那片大陆的历史名词叫‘美洲’,在其土地上曾经有一个极其强盛的国家,政策上实行霸权外交,与被压迫国家间的矛盾十分尖锐,书中曾大胆预测,在世界经济一体化的趋势下,当他们和被压迫民族间的矛盾激化到无法调和的地步,那么,很可能将作为导火索,引发世界级的战争。

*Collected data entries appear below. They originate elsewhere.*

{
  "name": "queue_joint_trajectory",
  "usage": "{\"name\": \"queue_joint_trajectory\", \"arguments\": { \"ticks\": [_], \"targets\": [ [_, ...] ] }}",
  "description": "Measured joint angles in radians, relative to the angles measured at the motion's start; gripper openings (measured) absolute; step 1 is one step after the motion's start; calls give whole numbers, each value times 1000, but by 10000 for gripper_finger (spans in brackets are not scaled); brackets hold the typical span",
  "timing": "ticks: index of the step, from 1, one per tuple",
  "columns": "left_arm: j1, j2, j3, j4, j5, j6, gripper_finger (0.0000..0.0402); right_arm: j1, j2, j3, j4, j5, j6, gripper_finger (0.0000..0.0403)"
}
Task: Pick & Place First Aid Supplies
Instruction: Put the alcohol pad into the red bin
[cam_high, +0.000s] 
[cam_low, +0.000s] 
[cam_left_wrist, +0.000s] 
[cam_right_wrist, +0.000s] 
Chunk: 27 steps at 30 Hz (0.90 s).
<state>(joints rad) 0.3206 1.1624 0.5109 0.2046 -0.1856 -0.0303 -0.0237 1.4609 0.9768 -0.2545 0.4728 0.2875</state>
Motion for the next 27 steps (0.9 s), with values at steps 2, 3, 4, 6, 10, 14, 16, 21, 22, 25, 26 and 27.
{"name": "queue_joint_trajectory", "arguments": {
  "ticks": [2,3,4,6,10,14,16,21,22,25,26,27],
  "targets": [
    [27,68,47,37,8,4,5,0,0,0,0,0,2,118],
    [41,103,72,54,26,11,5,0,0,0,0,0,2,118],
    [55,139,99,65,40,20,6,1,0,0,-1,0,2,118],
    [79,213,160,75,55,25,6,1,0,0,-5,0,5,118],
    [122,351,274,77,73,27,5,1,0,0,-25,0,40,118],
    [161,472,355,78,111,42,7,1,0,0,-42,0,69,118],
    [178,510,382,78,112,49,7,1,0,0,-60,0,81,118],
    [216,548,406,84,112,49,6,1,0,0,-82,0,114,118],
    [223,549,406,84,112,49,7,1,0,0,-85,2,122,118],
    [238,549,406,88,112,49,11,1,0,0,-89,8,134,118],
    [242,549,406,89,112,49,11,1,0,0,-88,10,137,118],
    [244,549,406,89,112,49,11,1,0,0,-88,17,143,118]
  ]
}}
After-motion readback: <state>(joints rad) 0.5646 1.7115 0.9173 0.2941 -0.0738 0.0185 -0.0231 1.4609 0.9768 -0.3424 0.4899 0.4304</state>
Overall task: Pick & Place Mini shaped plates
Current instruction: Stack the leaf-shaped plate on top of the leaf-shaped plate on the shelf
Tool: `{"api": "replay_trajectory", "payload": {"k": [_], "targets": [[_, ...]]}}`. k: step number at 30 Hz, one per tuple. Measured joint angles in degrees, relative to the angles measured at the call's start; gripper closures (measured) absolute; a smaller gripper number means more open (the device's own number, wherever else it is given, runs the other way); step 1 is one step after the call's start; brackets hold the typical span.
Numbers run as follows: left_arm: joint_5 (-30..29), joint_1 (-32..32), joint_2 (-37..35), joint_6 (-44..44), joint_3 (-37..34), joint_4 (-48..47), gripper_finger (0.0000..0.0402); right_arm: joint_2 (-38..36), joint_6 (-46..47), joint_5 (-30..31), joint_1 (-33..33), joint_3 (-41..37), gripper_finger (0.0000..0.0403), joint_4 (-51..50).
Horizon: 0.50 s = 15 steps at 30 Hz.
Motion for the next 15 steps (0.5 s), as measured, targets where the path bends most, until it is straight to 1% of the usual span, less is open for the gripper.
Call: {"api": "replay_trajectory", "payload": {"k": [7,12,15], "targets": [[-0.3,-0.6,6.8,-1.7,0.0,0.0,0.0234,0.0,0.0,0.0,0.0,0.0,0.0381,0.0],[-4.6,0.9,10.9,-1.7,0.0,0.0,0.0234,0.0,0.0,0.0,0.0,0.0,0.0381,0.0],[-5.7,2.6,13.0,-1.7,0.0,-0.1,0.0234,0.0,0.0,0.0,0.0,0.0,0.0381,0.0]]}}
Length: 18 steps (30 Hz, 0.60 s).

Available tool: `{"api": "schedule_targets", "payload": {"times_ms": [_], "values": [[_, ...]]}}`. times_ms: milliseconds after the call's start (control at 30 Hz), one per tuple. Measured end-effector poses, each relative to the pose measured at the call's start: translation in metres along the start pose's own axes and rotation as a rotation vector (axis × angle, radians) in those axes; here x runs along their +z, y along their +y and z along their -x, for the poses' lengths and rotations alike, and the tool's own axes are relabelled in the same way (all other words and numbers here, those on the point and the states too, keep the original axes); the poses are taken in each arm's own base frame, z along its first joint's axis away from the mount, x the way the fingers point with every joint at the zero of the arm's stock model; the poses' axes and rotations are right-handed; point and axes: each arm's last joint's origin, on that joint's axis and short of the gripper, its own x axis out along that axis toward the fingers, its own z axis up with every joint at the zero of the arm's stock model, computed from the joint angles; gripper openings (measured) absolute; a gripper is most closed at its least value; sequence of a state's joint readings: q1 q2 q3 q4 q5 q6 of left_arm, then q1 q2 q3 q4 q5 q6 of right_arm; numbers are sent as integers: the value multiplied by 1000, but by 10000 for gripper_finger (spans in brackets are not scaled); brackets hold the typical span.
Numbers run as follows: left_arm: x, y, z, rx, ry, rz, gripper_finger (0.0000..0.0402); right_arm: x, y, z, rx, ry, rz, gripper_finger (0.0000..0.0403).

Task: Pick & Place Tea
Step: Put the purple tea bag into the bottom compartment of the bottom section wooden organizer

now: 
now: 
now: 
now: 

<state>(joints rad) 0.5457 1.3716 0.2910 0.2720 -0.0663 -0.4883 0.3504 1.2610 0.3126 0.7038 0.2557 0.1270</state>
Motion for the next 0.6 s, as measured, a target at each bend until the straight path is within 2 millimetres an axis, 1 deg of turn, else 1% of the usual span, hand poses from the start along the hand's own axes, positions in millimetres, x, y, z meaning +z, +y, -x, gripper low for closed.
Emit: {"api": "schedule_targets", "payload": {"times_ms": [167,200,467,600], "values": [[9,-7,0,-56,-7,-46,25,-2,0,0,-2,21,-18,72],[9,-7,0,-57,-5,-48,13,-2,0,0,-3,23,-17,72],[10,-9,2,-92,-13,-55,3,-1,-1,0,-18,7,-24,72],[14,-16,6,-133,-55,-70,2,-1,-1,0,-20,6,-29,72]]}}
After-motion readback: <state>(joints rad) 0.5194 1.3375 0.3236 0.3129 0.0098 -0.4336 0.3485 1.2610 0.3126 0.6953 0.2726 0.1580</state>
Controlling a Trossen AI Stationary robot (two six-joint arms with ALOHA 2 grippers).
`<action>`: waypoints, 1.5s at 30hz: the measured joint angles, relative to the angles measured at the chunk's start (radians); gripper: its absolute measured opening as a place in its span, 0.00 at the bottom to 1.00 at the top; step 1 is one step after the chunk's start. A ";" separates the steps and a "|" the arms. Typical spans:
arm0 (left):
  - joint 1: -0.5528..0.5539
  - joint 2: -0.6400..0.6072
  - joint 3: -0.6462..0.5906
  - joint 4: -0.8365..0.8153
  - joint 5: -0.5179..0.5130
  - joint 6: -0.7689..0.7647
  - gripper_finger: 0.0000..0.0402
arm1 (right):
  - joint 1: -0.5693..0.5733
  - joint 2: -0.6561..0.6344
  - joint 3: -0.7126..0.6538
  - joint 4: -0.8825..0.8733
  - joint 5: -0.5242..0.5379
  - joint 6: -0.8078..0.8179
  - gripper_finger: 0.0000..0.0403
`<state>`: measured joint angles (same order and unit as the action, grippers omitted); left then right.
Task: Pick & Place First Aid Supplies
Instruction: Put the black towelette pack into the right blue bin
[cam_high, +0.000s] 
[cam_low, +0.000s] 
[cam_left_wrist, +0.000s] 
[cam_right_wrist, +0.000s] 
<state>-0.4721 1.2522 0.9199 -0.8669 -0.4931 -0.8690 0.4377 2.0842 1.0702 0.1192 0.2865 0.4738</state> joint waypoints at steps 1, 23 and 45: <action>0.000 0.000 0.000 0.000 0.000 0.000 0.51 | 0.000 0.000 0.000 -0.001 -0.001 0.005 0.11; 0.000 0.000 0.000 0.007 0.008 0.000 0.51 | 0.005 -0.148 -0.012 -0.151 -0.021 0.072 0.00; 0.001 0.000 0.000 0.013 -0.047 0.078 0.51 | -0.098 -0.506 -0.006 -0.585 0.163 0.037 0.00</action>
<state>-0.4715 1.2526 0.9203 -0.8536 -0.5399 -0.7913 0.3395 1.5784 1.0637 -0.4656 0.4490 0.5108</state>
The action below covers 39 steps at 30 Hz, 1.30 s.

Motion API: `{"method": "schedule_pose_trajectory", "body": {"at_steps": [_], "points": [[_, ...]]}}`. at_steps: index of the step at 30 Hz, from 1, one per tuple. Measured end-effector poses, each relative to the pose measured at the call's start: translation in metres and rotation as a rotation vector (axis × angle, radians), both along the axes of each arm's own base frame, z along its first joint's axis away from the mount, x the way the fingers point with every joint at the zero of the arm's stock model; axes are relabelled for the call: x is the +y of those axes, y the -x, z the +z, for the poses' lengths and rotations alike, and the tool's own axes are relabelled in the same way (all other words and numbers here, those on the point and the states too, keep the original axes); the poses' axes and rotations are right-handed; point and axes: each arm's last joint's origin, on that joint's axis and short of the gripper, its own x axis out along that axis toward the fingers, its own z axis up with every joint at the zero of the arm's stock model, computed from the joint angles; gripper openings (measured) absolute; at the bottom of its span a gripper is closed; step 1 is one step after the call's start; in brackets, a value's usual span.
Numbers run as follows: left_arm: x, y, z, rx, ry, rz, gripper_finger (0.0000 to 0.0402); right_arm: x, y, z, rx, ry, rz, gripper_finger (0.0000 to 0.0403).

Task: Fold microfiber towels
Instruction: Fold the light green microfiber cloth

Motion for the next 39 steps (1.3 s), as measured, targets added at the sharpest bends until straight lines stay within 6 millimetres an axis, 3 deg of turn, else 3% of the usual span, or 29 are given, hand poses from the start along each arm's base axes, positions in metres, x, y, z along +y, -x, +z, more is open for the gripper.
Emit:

我在此大胆地假设,那片历史上称之为‘美洲’的土地,就是远古文明灭亡的根源地。它有可能在终极战争中曾受到最恐怖的攻击,所以,那片大地上的元素产生了一系列无法预测的质变,酿成了今天在其大陆周围,都存在着对人体极其有害的复杂元素,其大陆上,这种恐怖元素的分布,更加可想而知。”
我奇道:“应该别的大陆也受到过类似攻击吧,为什么在美洲上的不良影响会严重这么多呢?”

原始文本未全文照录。